The European Pillar represents a floor of decency – a base on which to build greater social justice through decent jobs and fair wages, social investment and a reasonable work-life balance, all enabling workers and their families to live in dignity without the constant threat of poverty and hardship.

It must not become a ceiling that entrenches existing neoliberal EU policies. We believe the social pillar has the potential to deliver real benefits, but only if it is implemented as it should be.

That is why trade unions are demanding an Action Plan with a legislative programme to be launched rapidly. It must be backed up by EU-wide monitoring and evaluation to ensure progress towards greater cohesion between the Member States, breaking down the damaging wage gap between eastern and western countries that fuels social dumping.

Since many of the measures have to be applied at national level, there is a real danger that the right-wing governments and coalitions in power in some Member States will fail to implement what has been agreed. It is vital to stop this from happening.

Ten ‘building blocks’ were identified by the ETUC that would ensure the social pillar achieves its objectives, and trade unions across the EU have been campaigning around them in the run-up to the summit.

They focus on fast agreement among national governments on getting started – regardless of potential opposition from employers, an Action Plan and investment to turn principles into practice. To be effective, social pillar measures must be supported by EU funding. We are calling for a rise in social spending, increasing the European Social Fund’s share to 30% of the EU’s cohesion budget. For too long, the ESF has been the poor relation of EU expenditure.

SIPTU Health Division members were in Gothenburg last week to lend our voice to the calls to improve work-life balance and revise the Posting of Workers Directive to combat fraud and exploitation.  At the Social Summit, our members stressed their concerns about the housing crisis, the potential negative impact of Brexit on Ireland and the need to go further to strengthen collective bargaining laws in Ireland as our main priorities.

We also supported the ETUC in calling for additional European legislation to be introduced to enforce social rights, including new directives to protect digital, self-employed and non-standard workers; stronger laws on equal pay and maternity rights; and protection for ‘whistle-blowers’.

The social pillar needs active support from all Member States including the Irish Government, the social partners – trade unions and employers – and all EU bodies, including the European Central Bank and the European Court of Justice.
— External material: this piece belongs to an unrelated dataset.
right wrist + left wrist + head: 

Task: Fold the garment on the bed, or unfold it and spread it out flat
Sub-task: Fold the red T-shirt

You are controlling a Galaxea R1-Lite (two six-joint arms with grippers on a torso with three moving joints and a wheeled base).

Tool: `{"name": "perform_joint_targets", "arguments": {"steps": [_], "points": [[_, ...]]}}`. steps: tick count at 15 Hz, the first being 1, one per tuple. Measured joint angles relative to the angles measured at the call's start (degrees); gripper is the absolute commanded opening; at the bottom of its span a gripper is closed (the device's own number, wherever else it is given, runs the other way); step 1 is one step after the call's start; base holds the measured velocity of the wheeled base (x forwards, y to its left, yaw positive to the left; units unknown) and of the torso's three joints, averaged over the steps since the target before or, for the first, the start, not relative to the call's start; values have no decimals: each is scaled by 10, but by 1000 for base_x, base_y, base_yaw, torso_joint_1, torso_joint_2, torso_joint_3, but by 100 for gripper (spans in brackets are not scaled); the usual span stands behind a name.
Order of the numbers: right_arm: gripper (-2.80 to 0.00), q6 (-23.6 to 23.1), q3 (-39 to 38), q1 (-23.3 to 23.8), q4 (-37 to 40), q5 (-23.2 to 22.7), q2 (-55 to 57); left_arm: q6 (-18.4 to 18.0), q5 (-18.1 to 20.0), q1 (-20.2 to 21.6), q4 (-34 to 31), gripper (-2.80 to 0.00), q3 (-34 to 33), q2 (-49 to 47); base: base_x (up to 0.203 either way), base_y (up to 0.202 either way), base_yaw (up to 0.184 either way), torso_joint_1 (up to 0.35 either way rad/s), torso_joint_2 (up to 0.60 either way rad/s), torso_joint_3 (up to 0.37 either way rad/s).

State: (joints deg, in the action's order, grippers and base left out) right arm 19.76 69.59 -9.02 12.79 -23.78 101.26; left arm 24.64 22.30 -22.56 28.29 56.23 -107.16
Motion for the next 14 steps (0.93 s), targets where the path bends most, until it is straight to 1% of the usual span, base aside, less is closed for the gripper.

And improvements in economic policy-making should mean the introduction of an economic and social semester with country-specific social policy recommendations and a scoreboard measuring Member States’ progress.

We believe that the Social Progress Protocol must be added to the EU Treaties, to counteract the effect of past ECJ rulings that prioritised economic freedoms above human and social rights. Citizens need to know that the EU exists to promote social justice and wellbeing. We demand more and better social dialogue, rebuilding and reinforcing trade union organisation and collective bargaining arrangements – the best way to guarantee better working conditions and workers’ rights.

The EU should actively promote social dialogue in all Member States and support ‘capacity building’ to enable employers and trade unions to negotiate and implement agreements and consideration should be given to set up a Just Transition Fund to support workers in adapting to green technologies and digitalisation. No-one should be left behind.

Finally, if the EU doesn’t seize this moment to reconnect with the concerns of working people and continues to fail to tackle disillusionment and resentment towards it, the whole European project itself is at risk of disintegrating. It’s time for Europe to wake up and smell the roses.